# Low, medium and high gluten flour



## pengyou (Mar 30, 2012)

There is a wholesale store for restaurants not far from my home.  They sell3 kinds of flour - low, medium and high gluten flour.  Can someone tell me which one is most suitable for what purpose?  Also, what is the shelf life of each?  I am thinking of buying a vacuum sealer to put them in smaller bags.


----------



## Andy M. (Mar 30, 2012)

High gluten flours are good for breads.  The gluten gives the bread a more chewy texture.  Low gluten flours are better for cakes and pastries.  Medium gluten flours are what make purpose flour.

If the flours are whole wheat, they should be stored in the freezer to prevent their going rancid.  

Place all regular flours in the freezer for 72 hours to ensure any insect larva are killed.  They do not have to be stored in the freezer.
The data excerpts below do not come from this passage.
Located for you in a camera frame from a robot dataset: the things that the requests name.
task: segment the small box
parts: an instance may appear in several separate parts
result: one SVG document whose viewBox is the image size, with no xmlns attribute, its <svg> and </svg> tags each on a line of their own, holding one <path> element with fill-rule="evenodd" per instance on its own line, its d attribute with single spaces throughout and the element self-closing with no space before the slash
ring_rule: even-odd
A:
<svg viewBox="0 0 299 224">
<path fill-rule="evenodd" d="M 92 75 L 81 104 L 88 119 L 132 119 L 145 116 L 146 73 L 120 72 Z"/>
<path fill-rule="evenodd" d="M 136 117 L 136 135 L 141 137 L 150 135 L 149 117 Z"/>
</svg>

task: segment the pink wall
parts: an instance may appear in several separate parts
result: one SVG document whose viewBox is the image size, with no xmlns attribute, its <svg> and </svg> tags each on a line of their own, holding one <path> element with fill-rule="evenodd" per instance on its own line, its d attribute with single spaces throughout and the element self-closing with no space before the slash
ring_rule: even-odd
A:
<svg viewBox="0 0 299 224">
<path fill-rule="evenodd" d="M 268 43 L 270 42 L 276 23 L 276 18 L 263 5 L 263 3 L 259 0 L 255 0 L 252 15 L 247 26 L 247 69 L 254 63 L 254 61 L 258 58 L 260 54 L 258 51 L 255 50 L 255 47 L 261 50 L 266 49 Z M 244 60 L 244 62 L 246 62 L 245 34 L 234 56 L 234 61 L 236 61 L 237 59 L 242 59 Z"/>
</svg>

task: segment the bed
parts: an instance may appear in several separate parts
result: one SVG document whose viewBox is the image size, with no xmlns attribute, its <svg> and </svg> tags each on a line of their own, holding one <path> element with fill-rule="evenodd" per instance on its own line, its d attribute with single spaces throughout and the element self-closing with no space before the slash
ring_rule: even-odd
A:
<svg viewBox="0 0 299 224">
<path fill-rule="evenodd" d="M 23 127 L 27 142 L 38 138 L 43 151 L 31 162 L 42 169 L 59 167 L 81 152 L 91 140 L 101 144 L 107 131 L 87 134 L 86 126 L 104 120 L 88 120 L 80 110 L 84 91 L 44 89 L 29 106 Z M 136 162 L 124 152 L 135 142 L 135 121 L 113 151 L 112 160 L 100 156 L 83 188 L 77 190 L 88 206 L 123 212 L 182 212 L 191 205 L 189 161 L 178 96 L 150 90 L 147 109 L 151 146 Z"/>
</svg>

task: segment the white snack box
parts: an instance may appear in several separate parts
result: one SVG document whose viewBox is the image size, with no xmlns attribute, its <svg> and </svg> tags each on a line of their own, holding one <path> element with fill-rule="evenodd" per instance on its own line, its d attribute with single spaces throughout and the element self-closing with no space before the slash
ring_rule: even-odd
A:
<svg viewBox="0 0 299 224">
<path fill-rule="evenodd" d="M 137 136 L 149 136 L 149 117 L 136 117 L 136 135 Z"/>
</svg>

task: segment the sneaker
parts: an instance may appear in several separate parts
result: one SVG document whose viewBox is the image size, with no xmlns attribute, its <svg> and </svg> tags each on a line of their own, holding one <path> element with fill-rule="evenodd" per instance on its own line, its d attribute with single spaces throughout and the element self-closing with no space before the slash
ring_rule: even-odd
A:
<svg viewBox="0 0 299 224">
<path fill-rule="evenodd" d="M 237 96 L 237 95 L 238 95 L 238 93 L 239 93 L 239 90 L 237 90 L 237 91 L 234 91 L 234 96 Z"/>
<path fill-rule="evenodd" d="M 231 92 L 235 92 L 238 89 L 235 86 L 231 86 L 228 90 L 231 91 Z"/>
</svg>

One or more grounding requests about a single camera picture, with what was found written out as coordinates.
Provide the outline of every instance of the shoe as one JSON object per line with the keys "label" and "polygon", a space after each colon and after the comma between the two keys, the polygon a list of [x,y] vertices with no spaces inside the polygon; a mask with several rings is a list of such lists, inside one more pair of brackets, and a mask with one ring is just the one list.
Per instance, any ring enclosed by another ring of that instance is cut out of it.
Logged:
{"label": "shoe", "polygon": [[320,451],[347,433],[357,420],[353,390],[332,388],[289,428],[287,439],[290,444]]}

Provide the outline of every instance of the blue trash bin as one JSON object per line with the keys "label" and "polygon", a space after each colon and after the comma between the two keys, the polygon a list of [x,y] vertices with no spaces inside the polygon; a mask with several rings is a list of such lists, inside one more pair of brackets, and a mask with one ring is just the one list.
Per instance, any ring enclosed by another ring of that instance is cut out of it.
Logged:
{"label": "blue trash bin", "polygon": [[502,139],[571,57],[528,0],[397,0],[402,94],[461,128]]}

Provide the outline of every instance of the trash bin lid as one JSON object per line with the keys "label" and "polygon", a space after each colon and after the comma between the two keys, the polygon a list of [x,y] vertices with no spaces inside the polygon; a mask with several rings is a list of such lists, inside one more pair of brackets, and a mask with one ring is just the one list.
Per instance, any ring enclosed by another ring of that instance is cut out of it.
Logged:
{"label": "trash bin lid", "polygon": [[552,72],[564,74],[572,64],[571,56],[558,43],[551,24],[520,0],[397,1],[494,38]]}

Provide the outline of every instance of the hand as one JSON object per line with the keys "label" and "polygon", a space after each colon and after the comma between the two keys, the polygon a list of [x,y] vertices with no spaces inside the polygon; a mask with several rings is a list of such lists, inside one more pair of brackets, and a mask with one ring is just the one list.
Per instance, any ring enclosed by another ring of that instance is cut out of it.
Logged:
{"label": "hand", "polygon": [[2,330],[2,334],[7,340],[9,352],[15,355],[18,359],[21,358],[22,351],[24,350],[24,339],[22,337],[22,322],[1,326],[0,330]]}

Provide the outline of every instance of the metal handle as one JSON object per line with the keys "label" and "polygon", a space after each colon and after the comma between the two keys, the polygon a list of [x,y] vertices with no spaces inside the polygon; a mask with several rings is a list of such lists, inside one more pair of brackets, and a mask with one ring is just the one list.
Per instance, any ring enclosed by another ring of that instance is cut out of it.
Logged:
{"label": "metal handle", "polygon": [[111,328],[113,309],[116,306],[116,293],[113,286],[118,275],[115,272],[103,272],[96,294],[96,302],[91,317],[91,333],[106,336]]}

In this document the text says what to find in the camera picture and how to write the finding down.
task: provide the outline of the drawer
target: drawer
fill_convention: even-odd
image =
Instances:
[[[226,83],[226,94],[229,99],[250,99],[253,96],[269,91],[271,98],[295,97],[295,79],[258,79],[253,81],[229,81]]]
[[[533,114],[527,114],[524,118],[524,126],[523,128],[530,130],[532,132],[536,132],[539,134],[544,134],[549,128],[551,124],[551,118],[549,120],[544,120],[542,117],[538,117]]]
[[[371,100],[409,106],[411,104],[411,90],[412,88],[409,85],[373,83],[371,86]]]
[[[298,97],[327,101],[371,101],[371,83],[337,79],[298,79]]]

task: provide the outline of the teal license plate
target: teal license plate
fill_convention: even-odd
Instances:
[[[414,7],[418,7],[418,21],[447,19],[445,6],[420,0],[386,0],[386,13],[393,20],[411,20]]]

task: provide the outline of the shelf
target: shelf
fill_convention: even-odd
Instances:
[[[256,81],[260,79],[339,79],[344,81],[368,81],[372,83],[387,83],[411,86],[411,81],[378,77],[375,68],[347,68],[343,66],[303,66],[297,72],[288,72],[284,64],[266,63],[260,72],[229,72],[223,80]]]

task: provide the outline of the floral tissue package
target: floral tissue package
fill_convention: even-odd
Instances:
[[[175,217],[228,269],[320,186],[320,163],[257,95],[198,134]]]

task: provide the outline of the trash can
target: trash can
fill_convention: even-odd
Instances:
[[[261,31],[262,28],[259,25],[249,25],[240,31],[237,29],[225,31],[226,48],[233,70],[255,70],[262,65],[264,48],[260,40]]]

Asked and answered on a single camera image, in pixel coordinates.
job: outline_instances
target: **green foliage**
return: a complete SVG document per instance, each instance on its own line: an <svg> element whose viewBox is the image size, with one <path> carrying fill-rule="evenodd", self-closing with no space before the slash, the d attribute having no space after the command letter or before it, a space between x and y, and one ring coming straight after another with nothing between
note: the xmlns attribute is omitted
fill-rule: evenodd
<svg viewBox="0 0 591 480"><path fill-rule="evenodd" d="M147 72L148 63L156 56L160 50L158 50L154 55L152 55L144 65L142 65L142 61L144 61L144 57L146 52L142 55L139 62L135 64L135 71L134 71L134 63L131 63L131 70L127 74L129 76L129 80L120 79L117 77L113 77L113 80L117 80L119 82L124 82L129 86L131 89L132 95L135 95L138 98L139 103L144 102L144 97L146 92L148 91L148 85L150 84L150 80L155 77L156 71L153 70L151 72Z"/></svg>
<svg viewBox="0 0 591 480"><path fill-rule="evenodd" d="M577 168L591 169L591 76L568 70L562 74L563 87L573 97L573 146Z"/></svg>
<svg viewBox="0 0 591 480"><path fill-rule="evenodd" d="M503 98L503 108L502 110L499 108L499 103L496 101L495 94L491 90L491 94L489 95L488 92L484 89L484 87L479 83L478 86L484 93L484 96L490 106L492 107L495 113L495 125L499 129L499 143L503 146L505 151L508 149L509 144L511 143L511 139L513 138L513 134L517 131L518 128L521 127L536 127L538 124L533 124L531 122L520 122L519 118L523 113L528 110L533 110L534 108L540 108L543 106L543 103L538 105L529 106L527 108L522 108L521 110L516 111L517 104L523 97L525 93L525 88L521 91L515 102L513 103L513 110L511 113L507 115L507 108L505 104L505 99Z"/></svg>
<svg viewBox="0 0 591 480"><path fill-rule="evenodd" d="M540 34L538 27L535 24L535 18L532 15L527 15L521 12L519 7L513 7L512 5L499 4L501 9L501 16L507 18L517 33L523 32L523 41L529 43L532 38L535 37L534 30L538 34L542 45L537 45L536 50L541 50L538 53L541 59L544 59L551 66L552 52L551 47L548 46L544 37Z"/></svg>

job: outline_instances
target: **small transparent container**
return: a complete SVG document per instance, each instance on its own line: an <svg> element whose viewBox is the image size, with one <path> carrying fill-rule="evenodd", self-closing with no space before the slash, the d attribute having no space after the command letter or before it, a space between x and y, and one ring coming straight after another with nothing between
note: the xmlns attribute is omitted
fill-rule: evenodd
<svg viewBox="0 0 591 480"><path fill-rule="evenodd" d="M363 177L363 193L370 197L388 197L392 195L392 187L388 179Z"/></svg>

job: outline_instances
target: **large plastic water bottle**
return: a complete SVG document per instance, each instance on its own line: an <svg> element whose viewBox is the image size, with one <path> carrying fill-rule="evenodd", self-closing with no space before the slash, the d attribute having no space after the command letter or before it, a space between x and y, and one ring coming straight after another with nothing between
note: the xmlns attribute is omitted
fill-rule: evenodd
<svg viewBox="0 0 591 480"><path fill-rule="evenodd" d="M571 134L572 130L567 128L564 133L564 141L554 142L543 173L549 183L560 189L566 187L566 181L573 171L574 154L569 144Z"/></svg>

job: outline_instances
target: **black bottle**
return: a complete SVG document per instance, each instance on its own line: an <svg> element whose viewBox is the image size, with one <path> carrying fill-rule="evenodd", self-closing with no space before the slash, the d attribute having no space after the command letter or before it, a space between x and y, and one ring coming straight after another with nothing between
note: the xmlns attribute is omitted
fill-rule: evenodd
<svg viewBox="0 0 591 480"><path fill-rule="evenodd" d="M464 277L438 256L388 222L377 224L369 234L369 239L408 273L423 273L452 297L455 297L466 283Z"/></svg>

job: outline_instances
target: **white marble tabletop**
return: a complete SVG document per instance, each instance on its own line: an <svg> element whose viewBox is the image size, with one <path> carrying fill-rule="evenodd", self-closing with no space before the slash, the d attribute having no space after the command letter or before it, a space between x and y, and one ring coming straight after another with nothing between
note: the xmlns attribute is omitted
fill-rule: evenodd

Regular flours should last a long time, months or years, if stored properly.


----------



## pengyou (Apr 15, 2012)

What about cookies?  High, medium or low gluten?  esp. the famous nestle toll house cookies


----------



## Andy M. (Apr 15, 2012)

pengyou said:


> What about cookies?  High, medium or low gluten?  esp. the famous nestle toll house cookies



Medium protein (all purpose) flour for cookies.


----------